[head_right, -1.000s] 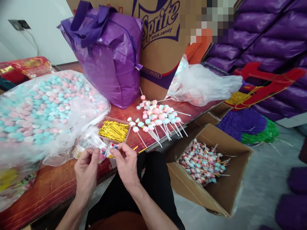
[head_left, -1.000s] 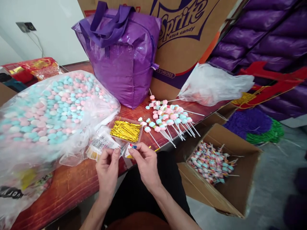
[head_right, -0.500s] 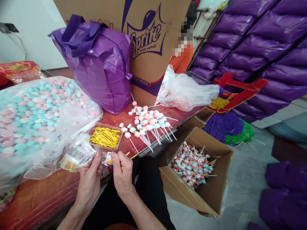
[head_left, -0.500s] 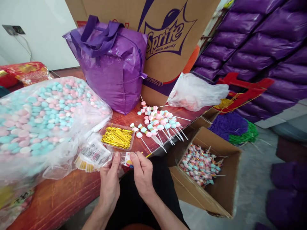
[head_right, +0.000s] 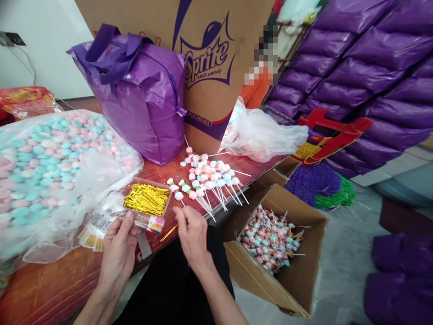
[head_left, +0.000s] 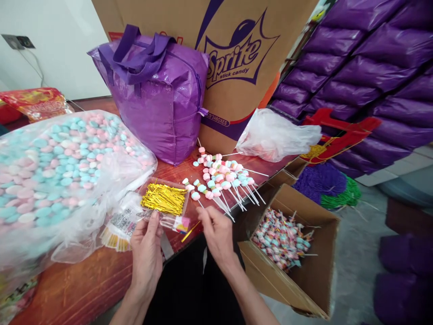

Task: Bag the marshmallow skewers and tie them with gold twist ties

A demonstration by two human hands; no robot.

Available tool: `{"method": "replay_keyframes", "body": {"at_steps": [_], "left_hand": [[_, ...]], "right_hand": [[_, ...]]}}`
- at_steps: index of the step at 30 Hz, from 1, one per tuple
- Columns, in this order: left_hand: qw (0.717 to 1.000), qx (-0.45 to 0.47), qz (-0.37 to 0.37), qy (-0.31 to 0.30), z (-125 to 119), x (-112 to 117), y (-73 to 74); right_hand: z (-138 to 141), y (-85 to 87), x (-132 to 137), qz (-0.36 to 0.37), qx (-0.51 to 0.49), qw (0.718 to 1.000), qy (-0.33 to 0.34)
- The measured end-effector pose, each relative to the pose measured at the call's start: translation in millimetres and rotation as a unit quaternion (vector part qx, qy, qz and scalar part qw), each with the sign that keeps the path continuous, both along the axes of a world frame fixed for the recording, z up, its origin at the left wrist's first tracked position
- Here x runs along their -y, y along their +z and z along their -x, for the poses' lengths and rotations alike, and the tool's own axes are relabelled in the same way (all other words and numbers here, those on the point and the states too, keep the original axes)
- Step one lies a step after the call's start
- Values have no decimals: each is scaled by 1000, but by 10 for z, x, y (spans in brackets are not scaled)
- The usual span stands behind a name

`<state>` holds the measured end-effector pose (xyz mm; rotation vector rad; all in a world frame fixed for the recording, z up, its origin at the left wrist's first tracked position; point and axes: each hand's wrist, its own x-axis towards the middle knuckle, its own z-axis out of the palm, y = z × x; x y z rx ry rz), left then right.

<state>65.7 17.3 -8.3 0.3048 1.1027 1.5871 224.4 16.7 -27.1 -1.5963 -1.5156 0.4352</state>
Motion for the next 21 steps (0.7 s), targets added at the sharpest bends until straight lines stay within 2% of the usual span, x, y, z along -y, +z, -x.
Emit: {"method": "replay_keyframes", "body": {"at_steps": [2,4,6,9,13,15,18,21], "left_hand": [[1000,-6,-6,8,37,-25,1],[1000,-3,-5,6,76,-42,-3],[1000,5,-5,4,98,-53,-7],[1000,21,-14,-2,97,-69,-1],[999,48,-16,-15,105,-93,-2],[998,61,-7,-13,134,-100,-27],[997,75,6,-1,188,-109,-85],[996,88,21,18,225,-129,-129]], "right_hand": [[-182,-46,-123,2,134,986,-96],[-340,-105,-222,39,267,951,-150],[-439,-158,-286,82,352,919,-159],[-489,-200,-332,104,384,903,-161],[-510,-244,-346,104,357,913,-170],[-519,-277,-315,62,312,931,-181],[-486,-292,-184,-55,165,967,-185],[-371,-226,36,-110,-2,987,-118]]}}
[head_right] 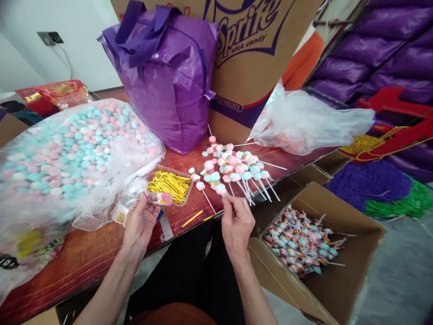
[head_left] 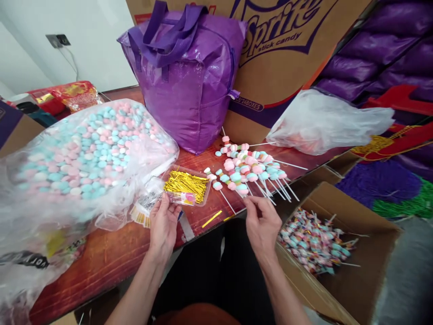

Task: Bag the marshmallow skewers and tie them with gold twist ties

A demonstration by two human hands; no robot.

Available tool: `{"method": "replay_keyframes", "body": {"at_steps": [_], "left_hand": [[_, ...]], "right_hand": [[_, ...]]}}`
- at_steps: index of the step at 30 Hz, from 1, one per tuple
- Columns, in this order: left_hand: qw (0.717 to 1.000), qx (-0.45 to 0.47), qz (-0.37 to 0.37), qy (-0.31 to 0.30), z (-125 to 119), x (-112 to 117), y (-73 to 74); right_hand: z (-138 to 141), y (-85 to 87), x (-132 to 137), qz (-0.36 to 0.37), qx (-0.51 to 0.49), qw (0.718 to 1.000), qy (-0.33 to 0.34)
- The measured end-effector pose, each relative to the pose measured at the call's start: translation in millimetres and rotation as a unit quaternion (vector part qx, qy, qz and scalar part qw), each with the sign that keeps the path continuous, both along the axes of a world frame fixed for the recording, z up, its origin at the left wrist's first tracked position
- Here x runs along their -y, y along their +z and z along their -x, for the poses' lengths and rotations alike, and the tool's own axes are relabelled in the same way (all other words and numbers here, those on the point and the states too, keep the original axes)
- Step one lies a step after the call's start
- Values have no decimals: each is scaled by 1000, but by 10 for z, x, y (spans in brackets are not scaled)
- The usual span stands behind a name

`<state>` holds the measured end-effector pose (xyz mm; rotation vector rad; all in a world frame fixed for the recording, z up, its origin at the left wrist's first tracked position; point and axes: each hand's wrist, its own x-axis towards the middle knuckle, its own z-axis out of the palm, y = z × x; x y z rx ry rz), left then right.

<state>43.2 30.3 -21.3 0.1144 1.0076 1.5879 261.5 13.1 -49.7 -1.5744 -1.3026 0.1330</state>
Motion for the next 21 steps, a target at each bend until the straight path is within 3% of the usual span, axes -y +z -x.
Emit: {"method": "replay_keyframes", "body": {"at_steps": [3,7,14,21], "left_hand": [[1000,18,22,6,20,-31,-18],[998,34,45,3,40,-57,-15],[999,25,27,-22,59,-25,-7],[993,-81,-50,-66,115,-34,26]], "right_hand": [[146,83,233,1,-73,993,94],[237,107,415,-2,-59,985,162],[144,103,418,10,43,983,178],[67,162,400,36,77,972,219]]}}
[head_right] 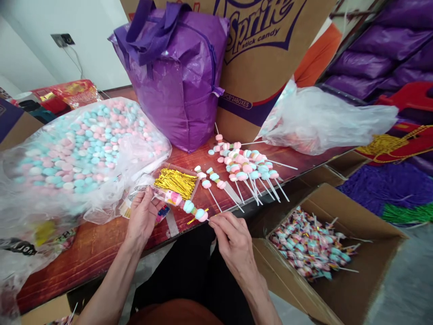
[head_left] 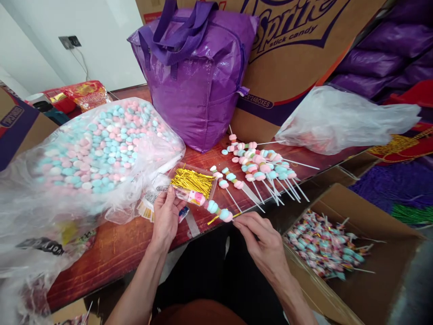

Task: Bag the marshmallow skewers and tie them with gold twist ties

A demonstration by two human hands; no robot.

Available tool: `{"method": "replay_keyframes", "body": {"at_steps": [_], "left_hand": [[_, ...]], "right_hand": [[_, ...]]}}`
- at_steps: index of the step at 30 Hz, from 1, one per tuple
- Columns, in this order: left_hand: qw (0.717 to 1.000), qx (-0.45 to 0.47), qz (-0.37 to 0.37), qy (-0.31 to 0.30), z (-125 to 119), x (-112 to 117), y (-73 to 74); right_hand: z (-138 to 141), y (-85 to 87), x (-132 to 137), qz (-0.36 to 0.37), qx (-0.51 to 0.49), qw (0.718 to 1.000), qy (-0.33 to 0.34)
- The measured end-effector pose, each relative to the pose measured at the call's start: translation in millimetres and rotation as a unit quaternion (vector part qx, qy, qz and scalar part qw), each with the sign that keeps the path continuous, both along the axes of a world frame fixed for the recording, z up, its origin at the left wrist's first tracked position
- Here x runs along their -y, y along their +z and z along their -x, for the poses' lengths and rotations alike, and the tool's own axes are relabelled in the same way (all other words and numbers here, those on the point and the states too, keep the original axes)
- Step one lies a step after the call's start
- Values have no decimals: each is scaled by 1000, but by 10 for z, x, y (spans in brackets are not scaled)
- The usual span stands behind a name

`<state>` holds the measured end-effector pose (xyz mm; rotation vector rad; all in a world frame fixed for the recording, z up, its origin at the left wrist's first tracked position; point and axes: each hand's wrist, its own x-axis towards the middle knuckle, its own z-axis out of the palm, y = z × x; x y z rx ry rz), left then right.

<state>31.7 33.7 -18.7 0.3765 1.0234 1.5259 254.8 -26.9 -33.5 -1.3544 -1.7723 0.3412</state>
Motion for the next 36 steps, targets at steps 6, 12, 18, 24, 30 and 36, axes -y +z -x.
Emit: {"method": "replay_keyframes", "body": {"at_steps": [6,12,18,24,30,36], "left_hand": [[998,-36,-19,-46,-25,6,-13],[999,-10,-7,-37,-82,33,-51],[998,28,-3,48,-149,60,-143],[997,47,-2,54,-153,52,-162],[1000,-14,-1,-12,-61,36,-152],[997,-72,-17,10,-101,62,-166]], "right_hand": [[62,32,-6,37,-42,998,28],[217,59,-28,43,-90,994,46],[315,28,35,43,-52,998,10],[338,6,59,59,-68,996,11],[286,8,4,27,-64,996,49],[313,-39,12,51,-101,993,34]]}}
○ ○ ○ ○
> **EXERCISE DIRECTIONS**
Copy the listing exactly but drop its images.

> **RESULT FOR THIS EXERCISE**
[head_right, -1.000s] 
[head_left, -1.000s] 
[head_right, -0.500s] 
[head_left, -0.500s] 
[head_right, +0.000s] 
[head_left, +0.000s] 

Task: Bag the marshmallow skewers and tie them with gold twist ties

A demonstration by two human hands; no robot.

Available tool: `{"method": "replay_keyframes", "body": {"at_steps": [_], "left_hand": [[_, ...]], "right_hand": [[_, ...]]}}`
- at_steps: index of the step at 30 Hz, from 1, one per tuple
- Columns, in this order: left_hand: qw (0.717 to 1.000), qx (-0.45 to 0.47), qz (-0.37 to 0.37), qy (-0.31 to 0.30), z (-125 to 119), x (-112 to 117), y (-73 to 74); right_hand: z (-138 to 141), y (-85 to 87), x (-132 to 137), qz (-0.36 to 0.37), qx (-0.51 to 0.49), qw (0.718 to 1.000), qy (-0.33 to 0.34)
- The measured end-effector pose, each relative to the pose measured at the call's start: translation in millimetres and rotation as a unit quaternion (vector part qx, qy, qz and scalar part qw), each with the sign that keeps the path continuous, both along the axes of a world frame fixed for the recording, z up, its origin at the left wrist's first tracked position
- Here x runs along their -y, y along their +z and z along their -x, for the poses' lengths and rotations alike, and the tool's own axes are relabelled in the same way (all other words and numbers here, those on the point and the states too, keep the original axes)
- Step one lies a step after the call's start
- Values have no decimals: each is scaled by 1000, but by 10 for z, x, y (spans in brackets are not scaled)
- The usual span stands behind a name

`<state>` holds the measured end-effector pose (xyz mm; rotation vector rad; all in a world frame fixed for the recording, z up, its origin at the left wrist's first tracked position; point and axes: each hand's wrist, its own x-axis towards the middle knuckle, its own z-axis out of the palm, y = z × x; x y z rx ry rz), left then right.

<state>65.7 17.3 -8.3 0.3048 1.1027 1.5871 224.4 16.7 -27.1 -1.5963 -1.5156 0.4352</state>
Motion for the next 21 steps (0.7 s), targets added at the sharpest bends until straight lines stay within 2% of the usual span, x, y, z along -y, +z, -x.
Emit: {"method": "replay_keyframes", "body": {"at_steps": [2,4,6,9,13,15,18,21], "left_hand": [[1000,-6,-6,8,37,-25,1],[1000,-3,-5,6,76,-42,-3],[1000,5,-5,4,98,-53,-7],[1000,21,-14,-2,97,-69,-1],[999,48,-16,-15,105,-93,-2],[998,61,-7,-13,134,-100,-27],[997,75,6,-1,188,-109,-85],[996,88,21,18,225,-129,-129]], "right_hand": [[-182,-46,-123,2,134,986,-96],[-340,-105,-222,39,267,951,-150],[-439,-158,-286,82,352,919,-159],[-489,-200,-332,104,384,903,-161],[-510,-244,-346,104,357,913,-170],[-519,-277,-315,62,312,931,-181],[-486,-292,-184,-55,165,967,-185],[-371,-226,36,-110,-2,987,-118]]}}
[head_right] 
[head_left] 

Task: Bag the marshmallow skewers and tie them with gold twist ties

A demonstration by two human hands; no robot.

Available tool: `{"method": "replay_keyframes", "body": {"at_steps": [_], "left_hand": [[_, ...]], "right_hand": [[_, ...]]}}`
- at_steps: index of the step at 30 Hz, from 1, one per tuple
- Columns, in this order: left_hand: qw (0.717 to 1.000), qx (-0.45 to 0.47), qz (-0.37 to 0.37), qy (-0.31 to 0.30), z (-125 to 119), x (-112 to 117), y (-73 to 74); right_hand: z (-138 to 141), y (-85 to 87), x (-132 to 137), qz (-0.36 to 0.37), qx (-0.51 to 0.49), qw (0.718 to 1.000), qy (-0.33 to 0.34)
- The measured end-effector pose, each relative to the pose measured at the call's start: translation in millimetres and rotation as a unit quaternion (vector part qx, qy, qz and scalar part qw), each with the sign that keeps the path continuous, both along the axes of a world frame fixed for the recording, z up, its origin at the left wrist's first tracked position
- Here x runs along their -y, y along their +z and z along their -x, for the poses' lengths and rotations alike, and the tool's own axes are relabelled in the same way (all other words and numbers here, those on the point and the states too, keep the original axes)
- Step one lies a step after the call's start
- Values have no decimals: each is scaled by 1000, but by 10 for z, x, y (spans in brackets are not scaled)
- The usual span stands behind a name

`<state>` holds the measured end-effector pose (xyz mm; rotation vector rad; all in a world frame fixed for the recording, z up, its origin at the left wrist's first tracked position; point and axes: each hand's wrist, its own x-axis towards the middle knuckle, its own z-axis out of the palm, y = z × x; x y z rx ry rz), left then right.

<state>43.2 30.3 -21.3 0.1144 1.0076 1.5879 261.5 13.1 -49.7 -1.5744 -1.3026 0.1330</state>
Motion for the next 21 steps, a target at each bend until the straight path is within 3% of the usual span, axes -y +z -x.
Emit: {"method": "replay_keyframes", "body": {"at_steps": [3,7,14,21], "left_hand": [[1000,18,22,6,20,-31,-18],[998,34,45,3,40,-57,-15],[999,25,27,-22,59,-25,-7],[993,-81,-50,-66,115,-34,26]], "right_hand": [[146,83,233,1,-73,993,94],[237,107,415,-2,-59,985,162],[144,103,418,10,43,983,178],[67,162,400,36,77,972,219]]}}
[head_right] 
[head_left] 

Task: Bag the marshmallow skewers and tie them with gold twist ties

A demonstration by two human hands; no robot.

Available tool: `{"method": "replay_keyframes", "body": {"at_steps": [_], "left_hand": [[_, ...]], "right_hand": [[_, ...]]}}`
- at_steps: index of the step at 30 Hz, from 1, one per tuple
- Columns, in this order: left_hand: qw (0.717 to 1.000), qx (-0.45 to 0.47), qz (-0.37 to 0.37), qy (-0.31 to 0.30), z (-125 to 119), x (-112 to 117), y (-73 to 74); right_hand: z (-138 to 141), y (-85 to 87), x (-132 to 137), qz (-0.36 to 0.37), qx (-0.51 to 0.49), qw (0.718 to 1.000), qy (-0.33 to 0.34)
- The measured end-effector pose, each relative to the pose measured at the call's start: translation in millimetres and rotation as a unit quaternion (vector part qx, qy, qz and scalar part qw), each with the sign that keeps the path continuous, both along the axes of a world frame fixed for the recording, z up, its origin at the left wrist's first tracked position
- Here x runs along their -y, y along their +z and z along their -x, for the poses' lengths and rotations alike, and the tool's own axes are relabelled in the same way (all other words and numbers here, those on the point and the states too, keep the original axes)
- Step one lies a step after the call's start
- Values have no decimals: each is scaled by 1000, but by 10 for z, x, y (spans in brackets are not scaled)
- The usual span stands behind a name

`<state>` holds the measured end-effector pose (xyz mm; rotation vector rad; all in a world frame fixed for the recording, z up, its origin at the left wrist's first tracked position; point and axes: each hand's wrist, its own x-axis towards the middle knuckle, its own z-axis out of the palm, y = z × x; x y z rx ry rz), left then right.

<state>31.7 33.7 -18.7 0.3765 1.0234 1.5259 254.8 -26.9 -33.5 -1.3544 -1.7723 0.3412</state>
Motion for the next 36 steps, targets at steps 6, 12, 18, 24, 30 and 36, axes -y +z -x.
Emit: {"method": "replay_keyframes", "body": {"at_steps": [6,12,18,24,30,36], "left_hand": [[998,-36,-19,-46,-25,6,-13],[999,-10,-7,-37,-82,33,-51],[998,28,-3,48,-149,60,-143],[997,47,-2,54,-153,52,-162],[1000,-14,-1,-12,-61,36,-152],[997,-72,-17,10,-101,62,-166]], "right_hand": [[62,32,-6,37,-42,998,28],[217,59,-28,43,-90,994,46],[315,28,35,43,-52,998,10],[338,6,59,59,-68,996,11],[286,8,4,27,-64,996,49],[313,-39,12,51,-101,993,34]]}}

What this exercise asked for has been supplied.